WORK TASK:
Find all the lines in the material below with the word "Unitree", and copy them.

DATA IN THIS EXERCISE:
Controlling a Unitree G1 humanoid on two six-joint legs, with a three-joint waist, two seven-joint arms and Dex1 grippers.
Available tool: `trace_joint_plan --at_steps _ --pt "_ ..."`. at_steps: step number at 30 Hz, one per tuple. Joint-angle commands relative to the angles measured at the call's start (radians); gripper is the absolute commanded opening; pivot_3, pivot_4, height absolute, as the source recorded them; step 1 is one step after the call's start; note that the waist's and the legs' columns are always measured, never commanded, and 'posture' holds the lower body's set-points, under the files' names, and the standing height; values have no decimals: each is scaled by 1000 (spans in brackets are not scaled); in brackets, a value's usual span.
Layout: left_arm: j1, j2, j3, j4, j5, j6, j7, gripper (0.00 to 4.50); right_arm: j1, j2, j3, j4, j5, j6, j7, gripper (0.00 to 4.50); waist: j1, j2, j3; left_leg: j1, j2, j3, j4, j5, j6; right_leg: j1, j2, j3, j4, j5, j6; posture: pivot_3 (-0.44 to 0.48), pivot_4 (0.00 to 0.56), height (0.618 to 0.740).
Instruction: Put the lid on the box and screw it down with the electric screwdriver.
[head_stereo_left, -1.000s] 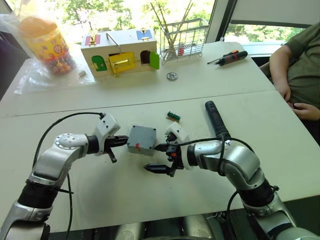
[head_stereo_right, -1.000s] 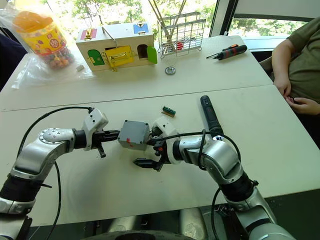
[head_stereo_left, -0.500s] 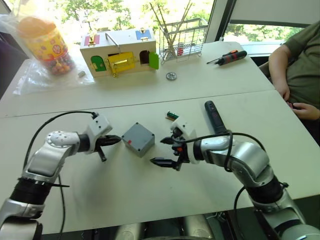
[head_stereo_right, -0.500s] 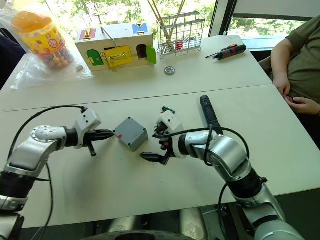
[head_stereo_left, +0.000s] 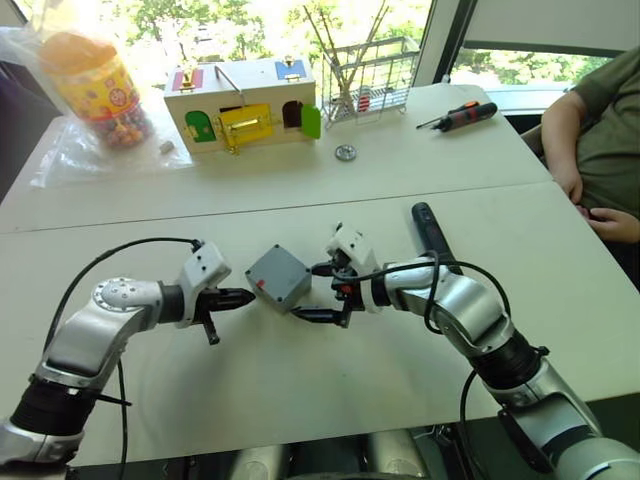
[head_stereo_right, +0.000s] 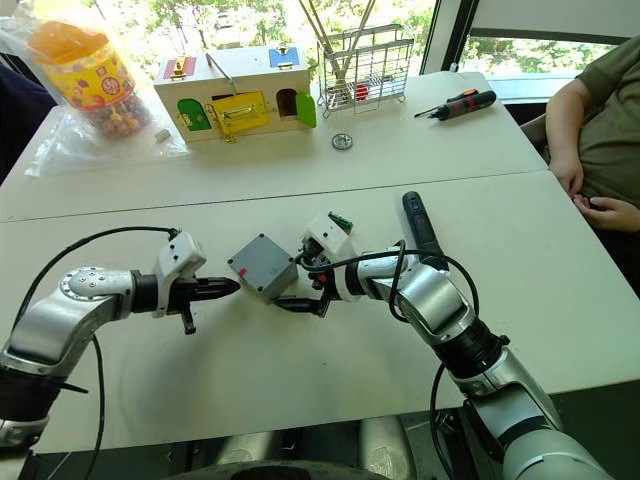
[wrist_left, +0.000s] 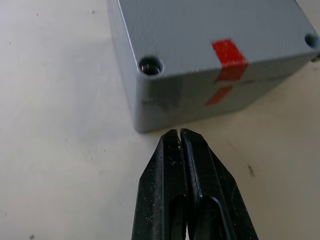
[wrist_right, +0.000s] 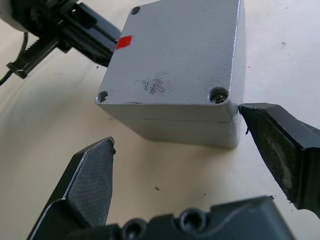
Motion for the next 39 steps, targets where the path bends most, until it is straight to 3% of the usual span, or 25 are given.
trace_joint_plan --at_steps 1,15,19,24,28,34,39 --pt "-27 -11 20 8 0 -22 15 0 12 26 -3 -75 34 19 14 4459 -1 0 0 0 0 0 0 0 0 0 0 0 0 0 0 0 150 740" --pt "-62 -10 4 55 24 -55 -9 0 51 31 -58 -148 30 95 -44 4459 1 0 0 0 0 0 0 0 0 0 0 0 0 0 0 0 150 740" --pt "-57 97 56 58 5 -43 -88 0 57 -42 -226 -249 98 130 -36 4459 2 0 0 0 0 0 0 0 0 0 0 0 0 0 0 0 150 740" --pt "-155 148 119 31 -98 24 -144 0 98 -119 -363 -269 129 120 -41 4459 7 0 0 0 0 -1 0 0 0 1 0 0 0 0 0 0 150 740" --pt "-218 122 87 -73 -171 93 -153 0 173 -164 -323 -204 43 13 -52 4459 2 -1 0 0 -1 0 0 0 1 1 -2 0 0 0 0 0 150 740" --pt "-257 49 -17 -182 -156 118 -84 0 222 -92 -294 -106 -31 -116 -112 2773 -4 -1 0 1 0 1 0 0 1 0 0 1 1 0 0 0 150 740" --pt "-242 57 -78 -201 -108 84 -76 0 230 -45 -295 -73 -62 -159 -154 2773 -1 -1 0 1 0 1 0 0 0 0 1 1 1 0 0 0 150 740"
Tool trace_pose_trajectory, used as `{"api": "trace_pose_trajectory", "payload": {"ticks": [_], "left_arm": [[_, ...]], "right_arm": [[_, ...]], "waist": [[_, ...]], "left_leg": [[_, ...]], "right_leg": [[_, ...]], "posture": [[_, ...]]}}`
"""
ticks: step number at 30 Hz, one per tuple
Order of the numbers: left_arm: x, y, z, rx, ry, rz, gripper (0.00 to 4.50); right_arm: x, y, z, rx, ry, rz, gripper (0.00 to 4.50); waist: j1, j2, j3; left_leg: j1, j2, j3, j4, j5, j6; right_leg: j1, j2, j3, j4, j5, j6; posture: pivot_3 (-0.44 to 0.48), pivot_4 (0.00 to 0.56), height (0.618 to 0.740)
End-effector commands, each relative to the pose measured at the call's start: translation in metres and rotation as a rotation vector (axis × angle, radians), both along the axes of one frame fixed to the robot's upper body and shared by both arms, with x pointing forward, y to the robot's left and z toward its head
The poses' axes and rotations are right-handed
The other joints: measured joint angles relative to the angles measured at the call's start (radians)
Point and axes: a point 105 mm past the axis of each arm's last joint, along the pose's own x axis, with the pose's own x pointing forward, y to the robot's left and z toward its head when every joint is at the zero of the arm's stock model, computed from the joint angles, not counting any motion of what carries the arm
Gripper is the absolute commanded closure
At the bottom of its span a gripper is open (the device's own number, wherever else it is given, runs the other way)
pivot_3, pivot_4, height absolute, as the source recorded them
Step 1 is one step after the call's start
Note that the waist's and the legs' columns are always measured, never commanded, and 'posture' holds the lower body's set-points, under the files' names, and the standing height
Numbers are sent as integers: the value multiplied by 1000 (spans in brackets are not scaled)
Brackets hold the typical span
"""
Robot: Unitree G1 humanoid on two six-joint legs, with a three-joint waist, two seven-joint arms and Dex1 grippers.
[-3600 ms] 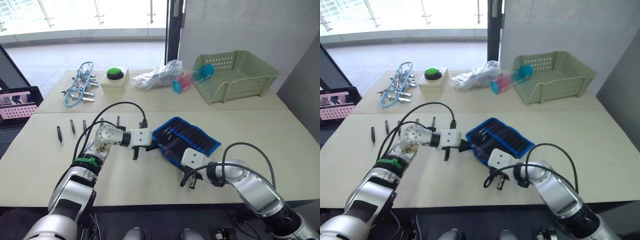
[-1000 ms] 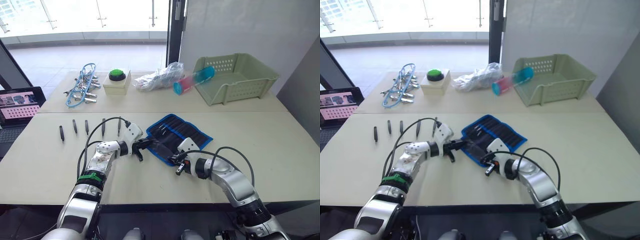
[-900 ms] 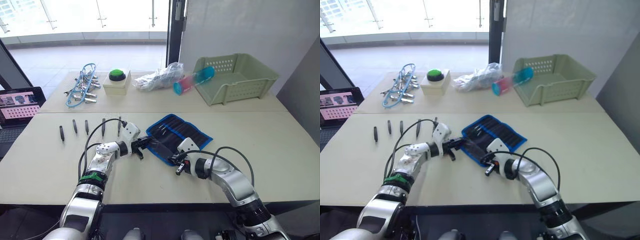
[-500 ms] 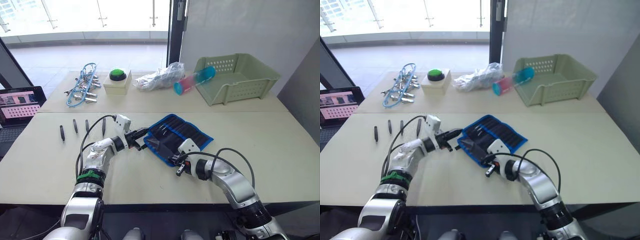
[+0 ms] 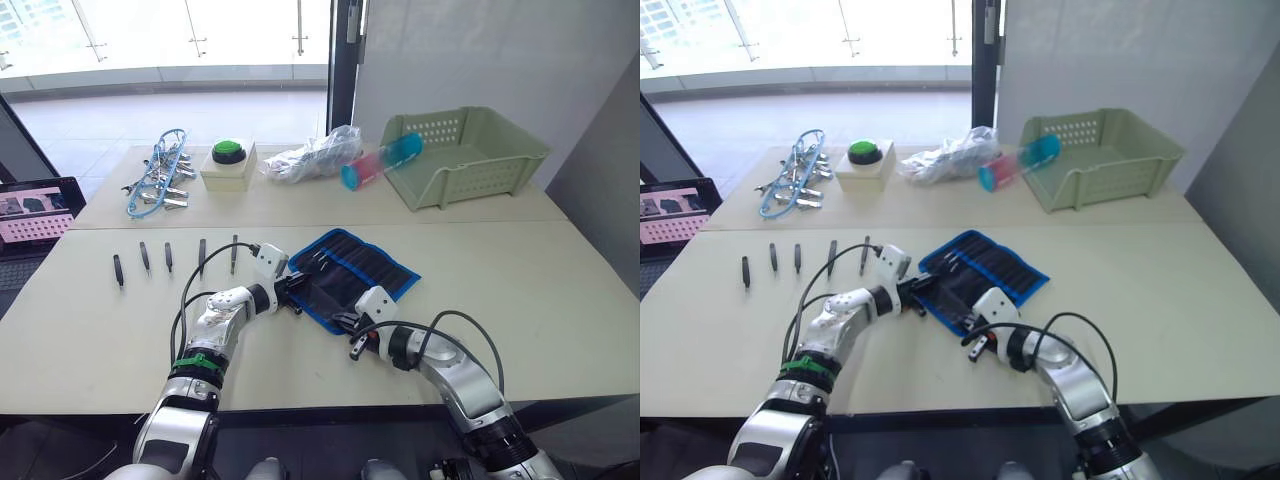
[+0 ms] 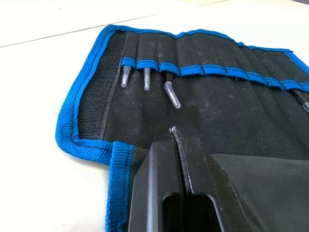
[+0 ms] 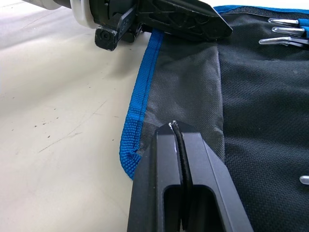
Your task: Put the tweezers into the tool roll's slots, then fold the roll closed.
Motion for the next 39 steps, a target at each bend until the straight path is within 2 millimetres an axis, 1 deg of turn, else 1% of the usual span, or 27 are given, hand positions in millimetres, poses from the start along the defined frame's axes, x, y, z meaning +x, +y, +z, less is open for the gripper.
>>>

ANSWER BOX:
Controlling a Unitree G1 humanoid on two six-joint legs, with a three-joint waist, two seven-joint arms and Dex1 grippers.
Robot: Unitree G1 humanoid on two six-joint legs, with a three-joint waist, two seven-joint arms and Dex1 grippers.

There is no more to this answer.